[PATCH] CTDB test improvements

Sun Feb 4 19:05:40 UTC 2018

On Fri, 2018-02-02 at 15:05 +1100, Martin Schwenke via samba-technical
wrote:
> 
> Sorry...  :-(
> 
> If I run that by hand on my laptop it takes only 1m44.363s!
> 
> Under valgrind it times out because it would take about 40 minutes to run!  That's annoying... and is why, when I hand test under valgrind, I always interrupt this test and make it fail.
> 
> In the last autobuild I did on sn-devel it took this long:
> 
> ==========================================================================
> TEST PASSED: tests/cunit/protocol_test_002.sh (duration: 125s)
> ==========================================================================
> 
> We're doing 1000 iterations with random data to ensure confidence in
> our protocol marshalling code.
> 
> Options:
> 
> * We can increase the timeout.
> 
>   This timeout is meant to be a public service to avoid indefinitely
>   hanging autobuilds due to an unexpected programming errors in tests.
>   It seems to have backfired.  :-(
> 
>   How long does it usually take to run in your cloud autobuilds?
> 
>   If you don't have any old logs showing this then "git grep
>   TEST_TIMEOUT" will show you where the default of 600s is set. Please
>   try adding a patch on top to increase it and see how long it take.
>   ctdb/tests/run_tests.sh ctdb/tests/cunit/protocol_test_002.sh will
>   let you run that test on its own.
> 
>   We could increase this timeout to an hour if we need to.

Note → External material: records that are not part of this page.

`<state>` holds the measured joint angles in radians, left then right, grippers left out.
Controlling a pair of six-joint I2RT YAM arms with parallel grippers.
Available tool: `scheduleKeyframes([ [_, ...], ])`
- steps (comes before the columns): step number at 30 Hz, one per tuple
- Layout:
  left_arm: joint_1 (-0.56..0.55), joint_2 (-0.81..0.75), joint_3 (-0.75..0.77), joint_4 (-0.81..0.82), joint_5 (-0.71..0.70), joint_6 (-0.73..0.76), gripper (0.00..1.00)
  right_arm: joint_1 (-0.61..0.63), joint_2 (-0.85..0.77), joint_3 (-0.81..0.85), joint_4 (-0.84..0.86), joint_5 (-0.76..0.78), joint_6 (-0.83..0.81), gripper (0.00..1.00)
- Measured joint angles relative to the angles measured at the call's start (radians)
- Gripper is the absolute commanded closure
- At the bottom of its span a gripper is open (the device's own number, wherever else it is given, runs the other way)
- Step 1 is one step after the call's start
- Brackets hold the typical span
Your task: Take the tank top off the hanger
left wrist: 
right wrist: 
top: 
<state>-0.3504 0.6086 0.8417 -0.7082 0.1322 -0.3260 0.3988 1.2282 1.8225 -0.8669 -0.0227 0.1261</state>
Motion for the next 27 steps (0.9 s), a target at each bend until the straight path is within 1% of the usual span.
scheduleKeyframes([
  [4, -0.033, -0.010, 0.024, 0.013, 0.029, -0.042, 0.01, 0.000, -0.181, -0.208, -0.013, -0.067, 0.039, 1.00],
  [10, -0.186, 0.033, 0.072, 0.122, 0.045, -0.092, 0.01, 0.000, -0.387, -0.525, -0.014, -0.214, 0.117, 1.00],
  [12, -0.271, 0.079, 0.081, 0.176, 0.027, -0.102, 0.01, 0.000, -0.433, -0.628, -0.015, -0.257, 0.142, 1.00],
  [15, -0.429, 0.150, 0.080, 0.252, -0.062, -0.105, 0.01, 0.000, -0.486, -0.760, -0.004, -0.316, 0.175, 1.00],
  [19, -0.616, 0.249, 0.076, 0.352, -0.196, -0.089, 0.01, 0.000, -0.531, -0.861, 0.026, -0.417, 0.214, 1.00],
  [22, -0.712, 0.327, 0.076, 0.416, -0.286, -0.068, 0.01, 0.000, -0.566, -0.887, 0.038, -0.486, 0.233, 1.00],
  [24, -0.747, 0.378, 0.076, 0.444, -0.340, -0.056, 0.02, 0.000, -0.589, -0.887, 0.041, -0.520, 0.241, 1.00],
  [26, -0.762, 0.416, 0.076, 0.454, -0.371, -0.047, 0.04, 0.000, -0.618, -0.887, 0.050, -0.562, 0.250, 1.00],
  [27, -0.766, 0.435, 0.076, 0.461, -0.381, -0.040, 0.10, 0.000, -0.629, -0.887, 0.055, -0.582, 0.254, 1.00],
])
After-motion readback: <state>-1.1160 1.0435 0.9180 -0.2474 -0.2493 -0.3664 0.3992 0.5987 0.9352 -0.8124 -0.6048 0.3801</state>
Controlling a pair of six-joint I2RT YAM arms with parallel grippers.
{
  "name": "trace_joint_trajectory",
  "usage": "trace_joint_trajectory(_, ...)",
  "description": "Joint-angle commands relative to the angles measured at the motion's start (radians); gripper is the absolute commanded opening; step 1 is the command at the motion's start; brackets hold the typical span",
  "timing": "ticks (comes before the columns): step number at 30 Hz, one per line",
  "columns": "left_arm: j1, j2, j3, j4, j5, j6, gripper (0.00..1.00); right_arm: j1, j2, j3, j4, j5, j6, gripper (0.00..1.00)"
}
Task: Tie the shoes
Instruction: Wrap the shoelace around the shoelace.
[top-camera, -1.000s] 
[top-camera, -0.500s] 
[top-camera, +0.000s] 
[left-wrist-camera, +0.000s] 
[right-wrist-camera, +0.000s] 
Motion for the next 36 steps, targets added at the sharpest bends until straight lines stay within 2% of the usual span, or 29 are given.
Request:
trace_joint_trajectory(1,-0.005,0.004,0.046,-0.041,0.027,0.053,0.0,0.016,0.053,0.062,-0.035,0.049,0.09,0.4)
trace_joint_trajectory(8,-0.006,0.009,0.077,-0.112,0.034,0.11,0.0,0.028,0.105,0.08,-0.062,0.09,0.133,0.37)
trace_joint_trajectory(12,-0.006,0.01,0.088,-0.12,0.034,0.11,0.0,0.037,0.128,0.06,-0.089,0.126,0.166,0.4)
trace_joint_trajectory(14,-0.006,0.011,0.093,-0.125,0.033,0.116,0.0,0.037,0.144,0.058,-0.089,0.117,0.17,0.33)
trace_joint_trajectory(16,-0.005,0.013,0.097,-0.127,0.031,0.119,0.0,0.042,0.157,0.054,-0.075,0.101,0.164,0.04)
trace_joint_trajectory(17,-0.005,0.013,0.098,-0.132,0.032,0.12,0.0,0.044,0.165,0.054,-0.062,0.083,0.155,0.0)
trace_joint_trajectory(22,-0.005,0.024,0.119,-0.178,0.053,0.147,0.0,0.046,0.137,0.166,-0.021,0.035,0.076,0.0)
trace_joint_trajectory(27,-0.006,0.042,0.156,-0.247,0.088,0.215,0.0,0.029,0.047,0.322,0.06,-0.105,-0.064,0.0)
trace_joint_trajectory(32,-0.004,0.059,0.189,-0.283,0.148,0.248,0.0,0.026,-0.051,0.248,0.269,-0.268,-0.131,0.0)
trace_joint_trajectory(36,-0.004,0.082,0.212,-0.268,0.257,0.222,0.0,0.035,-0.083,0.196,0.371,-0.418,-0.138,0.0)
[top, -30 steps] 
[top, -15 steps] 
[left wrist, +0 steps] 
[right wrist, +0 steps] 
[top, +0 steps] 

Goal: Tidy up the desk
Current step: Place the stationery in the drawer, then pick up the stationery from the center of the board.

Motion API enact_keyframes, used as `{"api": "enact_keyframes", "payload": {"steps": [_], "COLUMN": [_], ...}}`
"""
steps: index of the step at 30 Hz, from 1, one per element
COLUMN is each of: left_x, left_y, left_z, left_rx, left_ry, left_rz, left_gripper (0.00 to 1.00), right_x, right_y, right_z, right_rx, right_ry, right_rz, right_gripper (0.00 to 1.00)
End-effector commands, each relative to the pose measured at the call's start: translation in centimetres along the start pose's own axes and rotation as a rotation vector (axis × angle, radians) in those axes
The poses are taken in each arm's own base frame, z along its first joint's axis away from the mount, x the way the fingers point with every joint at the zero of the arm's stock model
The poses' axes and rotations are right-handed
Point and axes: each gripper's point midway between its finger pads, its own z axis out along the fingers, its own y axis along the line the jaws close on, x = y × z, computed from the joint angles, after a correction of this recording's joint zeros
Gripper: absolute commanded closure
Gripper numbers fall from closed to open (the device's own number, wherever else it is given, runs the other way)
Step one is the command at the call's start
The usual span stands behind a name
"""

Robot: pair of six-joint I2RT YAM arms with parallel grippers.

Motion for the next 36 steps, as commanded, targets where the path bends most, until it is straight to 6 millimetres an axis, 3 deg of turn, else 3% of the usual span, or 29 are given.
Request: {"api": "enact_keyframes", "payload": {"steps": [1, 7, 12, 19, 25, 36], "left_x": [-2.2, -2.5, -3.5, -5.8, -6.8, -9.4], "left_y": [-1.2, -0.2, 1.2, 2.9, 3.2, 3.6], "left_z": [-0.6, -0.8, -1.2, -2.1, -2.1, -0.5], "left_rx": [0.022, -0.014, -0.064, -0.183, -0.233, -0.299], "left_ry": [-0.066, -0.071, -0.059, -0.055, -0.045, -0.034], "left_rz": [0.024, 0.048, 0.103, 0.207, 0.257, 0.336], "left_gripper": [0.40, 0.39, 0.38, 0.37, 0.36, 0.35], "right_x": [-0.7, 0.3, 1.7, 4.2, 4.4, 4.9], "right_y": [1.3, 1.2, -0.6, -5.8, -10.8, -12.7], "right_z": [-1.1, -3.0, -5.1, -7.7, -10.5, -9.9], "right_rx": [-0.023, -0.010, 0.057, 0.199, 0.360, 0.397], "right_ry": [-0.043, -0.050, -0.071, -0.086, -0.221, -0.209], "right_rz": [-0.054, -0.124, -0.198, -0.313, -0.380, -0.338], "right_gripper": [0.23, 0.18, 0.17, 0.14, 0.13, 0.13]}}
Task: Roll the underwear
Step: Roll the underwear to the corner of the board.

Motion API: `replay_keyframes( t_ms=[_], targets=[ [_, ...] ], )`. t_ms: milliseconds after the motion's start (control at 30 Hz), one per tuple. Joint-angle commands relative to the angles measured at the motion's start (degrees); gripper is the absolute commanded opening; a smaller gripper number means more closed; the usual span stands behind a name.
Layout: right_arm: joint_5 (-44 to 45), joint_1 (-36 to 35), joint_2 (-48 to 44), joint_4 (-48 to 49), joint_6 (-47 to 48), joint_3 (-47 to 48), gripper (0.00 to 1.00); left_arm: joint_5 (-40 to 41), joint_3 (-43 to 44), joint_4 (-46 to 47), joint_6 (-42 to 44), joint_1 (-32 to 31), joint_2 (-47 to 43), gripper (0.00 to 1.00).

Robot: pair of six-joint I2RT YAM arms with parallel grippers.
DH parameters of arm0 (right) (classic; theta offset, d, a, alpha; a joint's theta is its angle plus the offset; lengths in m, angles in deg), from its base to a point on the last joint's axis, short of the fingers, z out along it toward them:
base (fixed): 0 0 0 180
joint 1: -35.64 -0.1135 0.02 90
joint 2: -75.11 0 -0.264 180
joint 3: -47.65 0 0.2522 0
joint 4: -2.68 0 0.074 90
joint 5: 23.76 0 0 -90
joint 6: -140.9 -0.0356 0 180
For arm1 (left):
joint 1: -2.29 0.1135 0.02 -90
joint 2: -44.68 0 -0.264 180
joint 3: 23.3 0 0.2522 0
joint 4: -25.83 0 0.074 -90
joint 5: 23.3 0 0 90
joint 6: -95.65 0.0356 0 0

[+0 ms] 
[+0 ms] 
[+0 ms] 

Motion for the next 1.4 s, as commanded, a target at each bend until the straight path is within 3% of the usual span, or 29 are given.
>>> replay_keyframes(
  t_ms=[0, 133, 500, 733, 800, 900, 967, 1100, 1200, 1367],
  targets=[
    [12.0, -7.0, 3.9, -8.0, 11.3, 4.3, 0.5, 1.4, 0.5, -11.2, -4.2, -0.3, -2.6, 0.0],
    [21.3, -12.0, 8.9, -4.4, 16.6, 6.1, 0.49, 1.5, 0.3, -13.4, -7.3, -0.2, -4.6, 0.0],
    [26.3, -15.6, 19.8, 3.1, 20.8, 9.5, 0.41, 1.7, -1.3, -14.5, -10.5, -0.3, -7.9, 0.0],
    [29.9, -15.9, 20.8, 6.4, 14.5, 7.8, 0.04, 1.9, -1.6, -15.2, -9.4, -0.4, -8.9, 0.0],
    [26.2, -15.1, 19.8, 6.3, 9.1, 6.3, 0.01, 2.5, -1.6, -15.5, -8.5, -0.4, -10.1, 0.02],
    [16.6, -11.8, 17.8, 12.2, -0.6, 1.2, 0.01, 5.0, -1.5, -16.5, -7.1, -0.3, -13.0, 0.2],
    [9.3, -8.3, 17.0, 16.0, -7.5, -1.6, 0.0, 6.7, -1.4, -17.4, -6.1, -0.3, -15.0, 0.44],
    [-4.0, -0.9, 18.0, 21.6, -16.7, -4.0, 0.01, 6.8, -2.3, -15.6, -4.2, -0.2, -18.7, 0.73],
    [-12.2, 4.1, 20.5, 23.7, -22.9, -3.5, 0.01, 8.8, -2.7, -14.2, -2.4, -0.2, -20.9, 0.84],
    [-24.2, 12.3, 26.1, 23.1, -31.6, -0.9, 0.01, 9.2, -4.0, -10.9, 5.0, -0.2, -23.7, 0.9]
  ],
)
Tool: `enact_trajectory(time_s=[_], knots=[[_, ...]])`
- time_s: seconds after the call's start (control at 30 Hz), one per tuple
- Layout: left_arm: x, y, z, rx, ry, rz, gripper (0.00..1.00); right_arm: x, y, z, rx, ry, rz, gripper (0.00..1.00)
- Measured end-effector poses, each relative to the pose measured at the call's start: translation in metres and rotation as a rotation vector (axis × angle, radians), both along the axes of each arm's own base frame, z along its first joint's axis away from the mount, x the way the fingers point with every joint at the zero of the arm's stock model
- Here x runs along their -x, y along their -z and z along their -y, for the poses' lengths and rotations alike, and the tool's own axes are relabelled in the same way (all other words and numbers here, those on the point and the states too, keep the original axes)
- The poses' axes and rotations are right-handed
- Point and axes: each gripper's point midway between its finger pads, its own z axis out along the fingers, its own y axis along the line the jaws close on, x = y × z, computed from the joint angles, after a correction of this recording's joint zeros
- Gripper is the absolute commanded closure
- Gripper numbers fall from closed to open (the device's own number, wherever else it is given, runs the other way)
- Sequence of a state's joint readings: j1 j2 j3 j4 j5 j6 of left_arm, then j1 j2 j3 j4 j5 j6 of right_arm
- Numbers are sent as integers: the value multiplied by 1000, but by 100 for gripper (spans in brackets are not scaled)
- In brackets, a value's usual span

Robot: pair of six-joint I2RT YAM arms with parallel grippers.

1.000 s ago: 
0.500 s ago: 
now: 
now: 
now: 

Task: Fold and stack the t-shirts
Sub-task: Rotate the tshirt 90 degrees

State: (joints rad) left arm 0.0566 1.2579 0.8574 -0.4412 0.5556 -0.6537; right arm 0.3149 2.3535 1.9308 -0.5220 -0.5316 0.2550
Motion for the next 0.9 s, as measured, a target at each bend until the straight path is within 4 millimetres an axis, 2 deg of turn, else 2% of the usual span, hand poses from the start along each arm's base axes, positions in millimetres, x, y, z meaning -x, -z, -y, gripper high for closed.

=======================================================================
===
TEST PASSED: tests/cunit/protocol_test_002.sh (duration: 953s)
=======================================================================
===

> * We could consider reducing the run-time of the test by doing less
>   iterations.  However, that obviously makes the test less useful.
> 
> * We can insist that Samba autobuild is run with a realistic amount of
>   CPU power!  ;-)
> 
>   I'm semi-serious here.  I wonder what you're doing that makes this
>   test run for more than 10 minutes.  The test uses a single
>   process/thread so it just needs a single CPU thread.
> 
>   I think I understand that you're running autobuilds in some sort of
>   constrained manner to make races more obvious, but there has to be a
>   lower bound on the resources needed to run autobuild.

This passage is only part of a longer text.